The ABA’s Center provides guidance on each state’s rules so that members can know exactly what is required. From that guide, it appears that a number of states have a written agreement requirement. Regardless of whether it is a requirement, the Genesis decision shows that having such an agreement can avoid problems.

A written confirmation of the engagement does not need to be overly formal, Babbitt assures. Instead of a lengthy letter, a simple email stating (1) whom the lawyer represents, (2) what the lawyer will do, and (3) how the lawyer is being paid likely suffices, depending on state rules, he notes. Taking those small steps not only protects the lawyer, but also forces the lawyer to go through the analysis of making sure that he or she knows who the client is and exactly what he or she is being retained to do, explains Babbitt.

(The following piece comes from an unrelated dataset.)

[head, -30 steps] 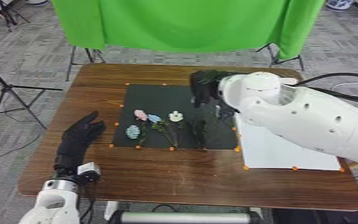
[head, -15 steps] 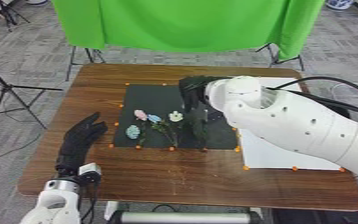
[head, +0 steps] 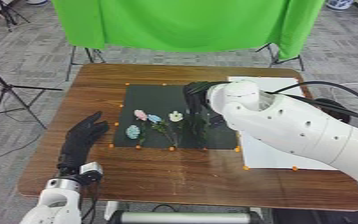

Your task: Arrange flowers

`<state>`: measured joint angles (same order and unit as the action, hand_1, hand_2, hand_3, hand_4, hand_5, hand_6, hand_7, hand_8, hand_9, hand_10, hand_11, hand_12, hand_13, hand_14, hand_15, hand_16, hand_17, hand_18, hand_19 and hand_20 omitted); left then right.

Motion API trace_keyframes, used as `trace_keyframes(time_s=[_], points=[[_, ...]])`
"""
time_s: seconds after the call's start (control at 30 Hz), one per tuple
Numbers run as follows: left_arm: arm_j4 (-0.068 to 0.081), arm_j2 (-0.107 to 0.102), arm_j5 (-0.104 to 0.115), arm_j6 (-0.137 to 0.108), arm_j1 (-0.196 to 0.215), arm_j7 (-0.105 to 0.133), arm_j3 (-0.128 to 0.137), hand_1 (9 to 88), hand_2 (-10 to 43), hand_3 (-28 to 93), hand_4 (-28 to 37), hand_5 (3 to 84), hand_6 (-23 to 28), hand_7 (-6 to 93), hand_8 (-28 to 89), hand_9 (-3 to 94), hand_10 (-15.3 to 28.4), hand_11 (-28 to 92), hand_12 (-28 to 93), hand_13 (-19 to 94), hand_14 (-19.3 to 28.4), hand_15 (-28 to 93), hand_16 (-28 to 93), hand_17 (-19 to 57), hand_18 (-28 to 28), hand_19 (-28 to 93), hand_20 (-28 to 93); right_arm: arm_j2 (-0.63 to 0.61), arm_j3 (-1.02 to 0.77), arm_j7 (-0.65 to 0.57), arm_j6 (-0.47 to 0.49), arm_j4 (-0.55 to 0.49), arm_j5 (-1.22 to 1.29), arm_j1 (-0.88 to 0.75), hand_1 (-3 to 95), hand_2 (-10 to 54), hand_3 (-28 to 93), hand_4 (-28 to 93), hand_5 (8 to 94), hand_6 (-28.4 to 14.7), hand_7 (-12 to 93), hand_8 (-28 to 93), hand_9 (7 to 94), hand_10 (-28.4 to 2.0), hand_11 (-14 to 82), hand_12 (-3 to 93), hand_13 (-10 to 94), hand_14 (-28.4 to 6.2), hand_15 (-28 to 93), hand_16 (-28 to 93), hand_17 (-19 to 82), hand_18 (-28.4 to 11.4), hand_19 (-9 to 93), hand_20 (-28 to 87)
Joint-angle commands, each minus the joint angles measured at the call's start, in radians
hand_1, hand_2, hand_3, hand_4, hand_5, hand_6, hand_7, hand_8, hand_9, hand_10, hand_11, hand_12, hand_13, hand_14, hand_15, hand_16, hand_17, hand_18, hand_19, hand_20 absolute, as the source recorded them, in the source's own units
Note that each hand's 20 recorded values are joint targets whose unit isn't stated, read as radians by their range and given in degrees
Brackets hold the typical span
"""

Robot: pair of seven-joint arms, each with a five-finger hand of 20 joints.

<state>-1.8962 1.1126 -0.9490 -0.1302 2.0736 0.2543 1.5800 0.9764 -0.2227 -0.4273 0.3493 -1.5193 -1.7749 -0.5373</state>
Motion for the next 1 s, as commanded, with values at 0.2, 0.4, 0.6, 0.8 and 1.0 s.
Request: trace_keyframes(time_s=[0.2,0.4,0.6,0.8,1.0], points=[[0.005,-0.003,-0.001,0.019,0.015,-0.024,-0.009,24.0,-7.9,73,-23.4,42.6,0.7,11.8,-7,45.3,12.8,17,10,38,16.0,14,0,7.9,11.8,4,17,-0.024,-0.027,-0.016,0.071,-0.022,0.002,0.016,54.1,-9.5,63,-18,67.9,2.3,24,3,73.0,-11.3,12.8,22.4,89,-1.0,67,30,65,-14.2,93,62],[0.006,-0.005,-0.004,0.029,0.014,-0.029,-0.009,24.2,-8.2,73,-23.1,42.5,0.7,11.8,-7,45.2,12.8,17,10,38,16.0,14,0,7.9,11.9,4,17,-0.033,-0.043,-0.022,0.098,-0.025,0.017,0.019,50.3,-9.5,67,-18,64.6,2.8,22,2,68.4,-11.4,13.9,17.5,88,-1.0,67,30,64,-13.8,93,61],[0.008,-0.005,-0.004,0.029,0.01,-0.027,-0.01,24.4,-8.5,73,-22.9,42.4,0.5,11.9,-7,45.2,12.8,17,10,38,16.1,14,0,7.9,11.9,4,17,-0.037,-0.053,-0.019,0.13,-0.02,0.021,0.025,47.1,-9.5,71,-19,62.7,3.4,20,-3,65.7,-11.4,12.3,17.0,88,-0.8,66,30,63,-13.8,93,60],[0.009,-0.004,-0.004,0.027,0.008,-0.019,-0.011,24.8,-8.7,72,-22.8,42.4,0.5,11.9,-7,45.2,12.7,17,10,38,16.0,14,0,7.9,11.9,4,17,-0.04,-0.046,-0.019,0.14,-0.022,0.026,0.033,45.3,-9.5,72,-19,61.6,3.4,20,-10,63.9,-11.8,11.3,17.0,88,-0.8,66,29,63,-13.8,93,59],[0.01,-0.002,-0.005,0.026,0.006,-0.019,-0.012,25.0,-9.1,72,-22.5,42.3,0.5,11.9,-7,45.2,12.7,17,10,38,16.0,14,0,7.9,11.9,4,17,-0.039,-0.054,-0.015,0.156,-0.019,0.025,0.036,44.9,-9.5,72,-19,60.6,3.3,20,-11,62.5,-11.9,10.6,17.0,88,-0.8,65,29,63,-13.9,93,59]])
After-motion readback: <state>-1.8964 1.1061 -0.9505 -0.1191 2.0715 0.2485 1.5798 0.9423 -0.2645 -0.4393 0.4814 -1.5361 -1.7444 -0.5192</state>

That little bit of analysis may be enough to protect against getting into the situation that caused the Genesis litigation, he believes.

Other guidance agrees that even though a written agreement may not be required, it is advisable. Previously addressing this issue in an ABA Journal article, one writer has advised that “‘[t]he biggest ethics consideration for the lawyer is to clearly define the scope of representation for the client,’” says Stephanie L. Kimbro, a solo practitioner in Wilmington, NC, and the author of Limited Scope Legal Services: Unbundling and the Self-Help Client. To do so, the “‘client should receive checklists that let him or her know specifically which tasks in the representation will be handled by the firm and which ones the client will be responsible for,’” she recommends.


Adam E. Lyons is a contributing editor for Litigation News.